-
-
Notifications
You must be signed in to change notification settings - Fork 324
Stripe Data vs Open‐Source Alternatives: a MRR example
The founder of Cal.com had some choice of words for Stripe:
Source: X
Not very kind words. But unfortunately, he’s right. Calculating MRR using Stripe’s out-of-the-box API is very difficult. This might come as a surprise to many because Stripe does provide a nifty embedded dashboard in its admin portal that includes MRR amongst other core metrics.
To a founder of a seed stage startup, this dashboard is both helpful and likely sufficient. But as companies grow, they want to do more with their data. And Stripe doesn’t have an API route that’s equivalent to /getMRR
or something similar. Without serious legwork, getting statistics into your own warehouse or database using Stripe’s main API is tough.
This isn’t a matter of poor engineering. Stripe has one of the best engineering (and design) teams in the world. It’s just profit-maximizing strategy.
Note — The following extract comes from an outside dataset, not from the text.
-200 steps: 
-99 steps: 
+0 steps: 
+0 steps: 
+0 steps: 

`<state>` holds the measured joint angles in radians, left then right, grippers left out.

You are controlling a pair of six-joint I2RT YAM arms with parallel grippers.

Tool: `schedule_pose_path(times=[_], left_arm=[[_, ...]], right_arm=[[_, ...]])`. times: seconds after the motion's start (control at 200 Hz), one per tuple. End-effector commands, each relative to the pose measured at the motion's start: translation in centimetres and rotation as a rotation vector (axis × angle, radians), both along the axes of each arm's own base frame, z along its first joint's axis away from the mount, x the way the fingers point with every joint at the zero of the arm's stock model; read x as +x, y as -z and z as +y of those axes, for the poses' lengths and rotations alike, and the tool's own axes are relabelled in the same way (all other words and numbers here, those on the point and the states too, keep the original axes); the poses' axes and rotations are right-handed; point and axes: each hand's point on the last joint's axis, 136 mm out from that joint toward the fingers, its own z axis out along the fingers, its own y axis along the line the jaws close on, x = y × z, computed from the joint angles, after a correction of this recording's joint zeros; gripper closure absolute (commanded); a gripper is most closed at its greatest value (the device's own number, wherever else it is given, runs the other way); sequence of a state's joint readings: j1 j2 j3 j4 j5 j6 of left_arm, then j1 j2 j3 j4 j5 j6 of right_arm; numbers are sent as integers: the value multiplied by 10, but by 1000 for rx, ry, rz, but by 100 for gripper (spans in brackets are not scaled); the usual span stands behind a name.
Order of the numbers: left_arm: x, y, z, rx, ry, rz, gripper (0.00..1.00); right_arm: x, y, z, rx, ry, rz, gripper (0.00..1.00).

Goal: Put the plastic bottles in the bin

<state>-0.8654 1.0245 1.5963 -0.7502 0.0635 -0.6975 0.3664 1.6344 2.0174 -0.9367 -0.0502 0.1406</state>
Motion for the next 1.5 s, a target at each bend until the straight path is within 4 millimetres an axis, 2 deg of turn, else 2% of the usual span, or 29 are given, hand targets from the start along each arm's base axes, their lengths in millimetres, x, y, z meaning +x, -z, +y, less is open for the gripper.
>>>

Stripe keeps its API pretty barebones, expecting customers to purchase Stripe Sigma (fancy SQL editor) or Stripe Data Pipeline (in-house ETL tool) to better access data. Both of these tools add a cost per transaction, which is a little ridiculous given that Stripe’s base rate is higher than competitors, PayPal and Square.
If you are locked into Stripe, you still have options. Some, as aforementioned, are internal Stripe add-ons. Others are third-party tools. And, to spoil the surprise, they all come with a cost.
Stripe Data Pipeline is a limited ETL product that syncs Stripe data with a Snowflake or Amazon Redshift warehouse (presumably, they are building more integrations, but Stripe only supports those two presently). Advertised customers of Stripe Data Pipeline include Doordash, Slack, Zoom, and Hubspot.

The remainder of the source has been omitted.